The Fallen Land is a gritty, bone-chilling saga about a young couple struggling to survive against impossible odds during the wretched, sad last days of the Civil War (Patricia G).

This is a powerful book about the devastating effects of war. Not in a foreign land but in our own. Most of us think of the American Civil War as something that happened on the battlefields. We think of the great battles, Gettysburg, Appomattox, Sherman's March to the sea (see 'Beyond the Book'), at least I did before this book. Taylor Brown drills the war down to its most intimate details. He strips away the glory of warfare and gives voice to the suffering that was endured by soldiers, non-combatants and the land. This book also speaks to the undying human spirit (Jane N).

Readers appreciated the character development and underlying themes
The main characters were well developed and the author brings us into a frightening and heart-pounding flight to freedom of a young couple in the South, thrown together by circumstance (Mary Lou C).
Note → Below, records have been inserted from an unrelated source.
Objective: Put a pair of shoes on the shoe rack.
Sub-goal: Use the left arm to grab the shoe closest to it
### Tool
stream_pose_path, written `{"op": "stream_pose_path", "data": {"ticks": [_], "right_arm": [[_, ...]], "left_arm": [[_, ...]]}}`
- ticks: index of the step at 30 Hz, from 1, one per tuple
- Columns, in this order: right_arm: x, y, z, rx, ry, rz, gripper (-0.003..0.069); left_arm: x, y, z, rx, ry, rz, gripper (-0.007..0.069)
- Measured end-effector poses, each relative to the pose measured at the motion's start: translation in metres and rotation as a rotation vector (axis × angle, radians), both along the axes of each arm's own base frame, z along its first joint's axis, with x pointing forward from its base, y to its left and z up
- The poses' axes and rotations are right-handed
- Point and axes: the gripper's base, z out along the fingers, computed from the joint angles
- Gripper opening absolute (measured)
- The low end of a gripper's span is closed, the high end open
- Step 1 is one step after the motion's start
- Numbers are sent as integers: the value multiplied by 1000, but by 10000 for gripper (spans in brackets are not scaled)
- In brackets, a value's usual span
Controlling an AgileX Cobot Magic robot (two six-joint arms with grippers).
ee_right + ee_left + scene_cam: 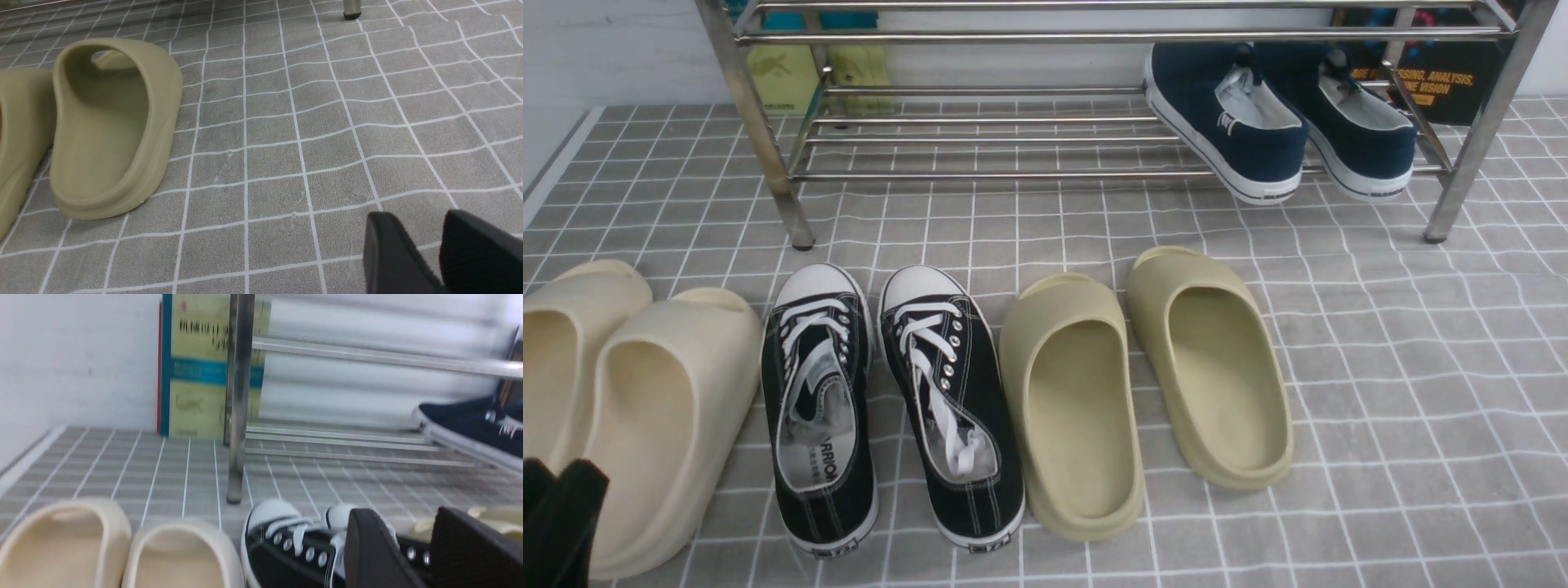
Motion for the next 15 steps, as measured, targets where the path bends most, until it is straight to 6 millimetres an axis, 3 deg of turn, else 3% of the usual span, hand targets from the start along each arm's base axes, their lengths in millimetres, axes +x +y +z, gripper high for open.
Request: {"op": "stream_pose_path", "data": {"ticks": [5, 7, 11, 13, 15], "right_arm": [[0, 0, 0, 0, 0, 0, 234], [0, 0, 0, 0, 0, 0, 237], [0, 0, 0, 0, 0, 0, 237], [0, 0, 0, 0, 0, 0, 237], [0, 0, 0, 0, 0, 0, 238]], "left_arm": [[-2, 1, 12, -35, -130, -1, 239], [-7, 2, 26, -175, -283, -24, 239], [-14, 5, 41, -358, -425, -72, 218], [-17, 6, 53, -386, -425, -83, 163], [-21, 5, 80, -374, -362, -85, 23]]}}
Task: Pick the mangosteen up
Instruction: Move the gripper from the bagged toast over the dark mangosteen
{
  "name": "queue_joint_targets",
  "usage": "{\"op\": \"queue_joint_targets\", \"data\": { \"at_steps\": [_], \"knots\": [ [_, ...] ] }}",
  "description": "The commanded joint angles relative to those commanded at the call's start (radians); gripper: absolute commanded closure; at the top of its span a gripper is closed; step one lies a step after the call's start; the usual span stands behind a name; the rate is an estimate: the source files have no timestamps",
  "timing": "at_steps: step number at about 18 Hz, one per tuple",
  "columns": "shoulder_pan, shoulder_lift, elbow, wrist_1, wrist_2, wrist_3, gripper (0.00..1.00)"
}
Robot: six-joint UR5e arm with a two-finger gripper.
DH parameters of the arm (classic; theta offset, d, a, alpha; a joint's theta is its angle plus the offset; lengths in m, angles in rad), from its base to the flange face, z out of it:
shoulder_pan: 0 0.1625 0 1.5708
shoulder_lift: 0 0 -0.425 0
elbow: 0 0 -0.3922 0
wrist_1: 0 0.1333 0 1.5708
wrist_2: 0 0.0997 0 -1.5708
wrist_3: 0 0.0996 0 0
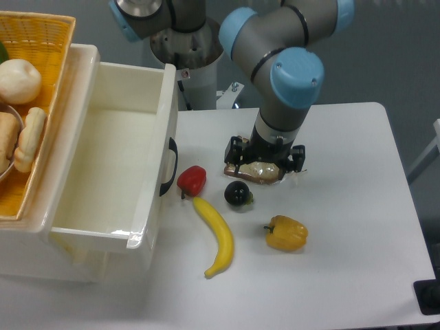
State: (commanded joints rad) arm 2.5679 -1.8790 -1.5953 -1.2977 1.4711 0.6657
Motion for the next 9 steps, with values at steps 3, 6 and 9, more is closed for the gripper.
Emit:
{"op": "queue_joint_targets", "data": {
  "at_steps": [3, 6, 9],
  "knots": [
    [-0.005, -0.028, -0.005, 0.000, 0.040, 0.138, 0.00],
    [-0.029, -0.041, -0.052, 0.000, 0.106, 0.227, 0.00],
    [-0.040, -0.064, -0.072, 0.003, 0.126, 0.305, 0.00]
  ]
}}
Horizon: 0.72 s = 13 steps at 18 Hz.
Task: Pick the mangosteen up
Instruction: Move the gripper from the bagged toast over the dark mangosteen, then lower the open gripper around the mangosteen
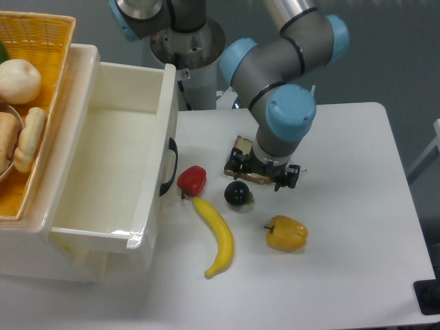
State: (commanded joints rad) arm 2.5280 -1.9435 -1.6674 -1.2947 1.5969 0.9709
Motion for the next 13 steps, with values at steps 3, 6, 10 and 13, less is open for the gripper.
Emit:
{"op": "queue_joint_targets", "data": {
  "at_steps": [3, 6, 10, 13],
  "knots": [
    [-0.012, -0.025, -0.003, 0.020, 0.000, -0.006, 0.00],
    [-0.012, -0.037, -0.012, 0.046, -0.005, -0.037, 0.00],
    [-0.014, -0.067, -0.009, 0.071, -0.005, -0.049, 0.00],
    [-0.015, -0.087, -0.011, 0.078, -0.002, -0.049, 0.00]
  ]
}}
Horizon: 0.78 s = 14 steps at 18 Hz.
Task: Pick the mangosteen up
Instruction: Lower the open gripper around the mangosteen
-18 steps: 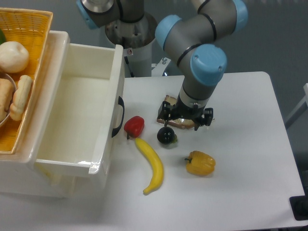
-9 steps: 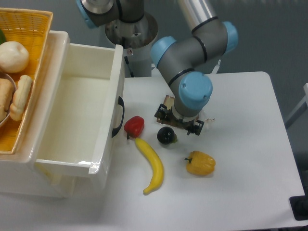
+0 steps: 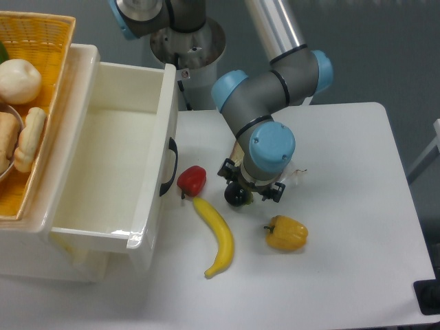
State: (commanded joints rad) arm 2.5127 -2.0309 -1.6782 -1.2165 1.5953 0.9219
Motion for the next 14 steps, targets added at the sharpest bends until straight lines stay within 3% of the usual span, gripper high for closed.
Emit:
{"op": "queue_joint_targets", "data": {
  "at_steps": [14],
  "knots": [
    [-0.028, -0.014, -0.018, 0.000, 0.005, 0.000, 0.00]
  ]
}}
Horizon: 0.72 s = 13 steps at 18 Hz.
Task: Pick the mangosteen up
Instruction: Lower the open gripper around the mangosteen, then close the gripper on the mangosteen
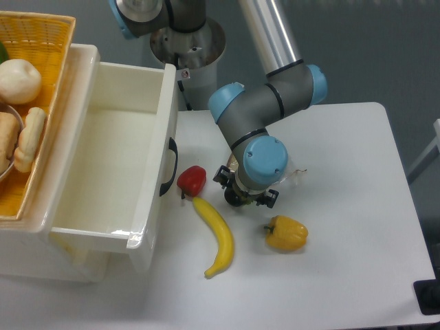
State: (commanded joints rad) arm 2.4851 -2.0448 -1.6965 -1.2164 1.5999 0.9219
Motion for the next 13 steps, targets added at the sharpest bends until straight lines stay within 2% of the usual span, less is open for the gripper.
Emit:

The character development is very strong, leaving no question as to the good, bad or ugly. This is a story of love and hate, ruthlessness and sadness, coupled with perseverance and tenacity (Elinor M). Although it is a book with rape, murder, and the many atrocities of war— it is actually a story of love and devotion, of attempting to overcome the worst. The plight of Callum and Ava, the two main characters, is gripping and beautifully written (Marcia S). It is, in part, a tender love story but one that is built on gristle, bone, heartless cold, and bitter revenge (Patricia G).

Many were impressed by the strong writing
Brown weaves his descriptive prose in a way that keeps the story moving at the steady pace of a war-deployed thoroughbred. The result is writing that fairly crunches like frozen scrub underfoot (Patricia G). Brown's short, but very descriptive sentences paints vivid pictures of the adversities cast upon the land and the people (Elinor M).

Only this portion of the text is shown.